— EXERCISE DIRECTIONS —
What you return must be an exact copy of the lines in the listing below between the line holding "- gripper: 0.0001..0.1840" and the line holding "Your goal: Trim", inclusive, and nothing more.

[Opening DATA SHOWN section]

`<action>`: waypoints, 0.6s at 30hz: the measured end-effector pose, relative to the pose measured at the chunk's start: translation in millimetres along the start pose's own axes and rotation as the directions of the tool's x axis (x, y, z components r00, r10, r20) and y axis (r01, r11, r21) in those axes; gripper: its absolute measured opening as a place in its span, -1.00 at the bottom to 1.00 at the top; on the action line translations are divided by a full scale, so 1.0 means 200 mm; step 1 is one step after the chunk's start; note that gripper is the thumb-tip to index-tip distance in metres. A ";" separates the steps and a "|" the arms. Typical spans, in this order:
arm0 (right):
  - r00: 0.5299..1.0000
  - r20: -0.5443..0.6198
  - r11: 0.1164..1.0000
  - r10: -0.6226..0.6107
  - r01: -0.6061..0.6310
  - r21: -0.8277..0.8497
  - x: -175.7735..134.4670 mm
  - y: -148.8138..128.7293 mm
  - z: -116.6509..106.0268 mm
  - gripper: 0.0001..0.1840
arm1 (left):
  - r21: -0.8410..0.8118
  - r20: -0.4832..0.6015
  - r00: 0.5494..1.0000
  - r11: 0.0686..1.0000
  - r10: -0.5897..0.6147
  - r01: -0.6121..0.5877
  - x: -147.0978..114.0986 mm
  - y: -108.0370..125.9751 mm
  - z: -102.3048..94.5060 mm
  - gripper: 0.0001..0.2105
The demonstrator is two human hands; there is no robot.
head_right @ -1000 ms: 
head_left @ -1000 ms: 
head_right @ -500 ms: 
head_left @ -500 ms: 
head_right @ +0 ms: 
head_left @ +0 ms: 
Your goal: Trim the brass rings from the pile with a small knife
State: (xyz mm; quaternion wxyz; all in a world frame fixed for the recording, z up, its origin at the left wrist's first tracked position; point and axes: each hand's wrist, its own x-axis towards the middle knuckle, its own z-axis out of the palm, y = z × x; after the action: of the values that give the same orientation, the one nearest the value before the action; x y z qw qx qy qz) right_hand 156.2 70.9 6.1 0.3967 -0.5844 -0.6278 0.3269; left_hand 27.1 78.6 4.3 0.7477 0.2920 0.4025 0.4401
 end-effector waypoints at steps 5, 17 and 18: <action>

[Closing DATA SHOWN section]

— TASK RESPONSE —
  - gripper: 0.0001..0.1840
arm1 (left):
  - r21: -0.8410..0.8118
  - r20: -0.4832..0.6015
  - r00: 0.5494..1.0000
  - r11: 0.0686..1.0000
  - r10: -0.5897..0.6147
  - r01: -0.6121..0.5877
  - x: -147.0978..114.0986 mm
  - y: -108.0370..125.9751 mm
  - z: -102.3048..94.5060 mm
  - gripper: 0.0001..0.2105
The demonstrator is two human hands; there is no robot.
head_right @ -1000 ms: 
head_left @ -1000 ms: 
head_right @ -500 ms: 
head_left @ -500 ms: 
head_right @ +0 ms: 
head_left @ +0 ms: 
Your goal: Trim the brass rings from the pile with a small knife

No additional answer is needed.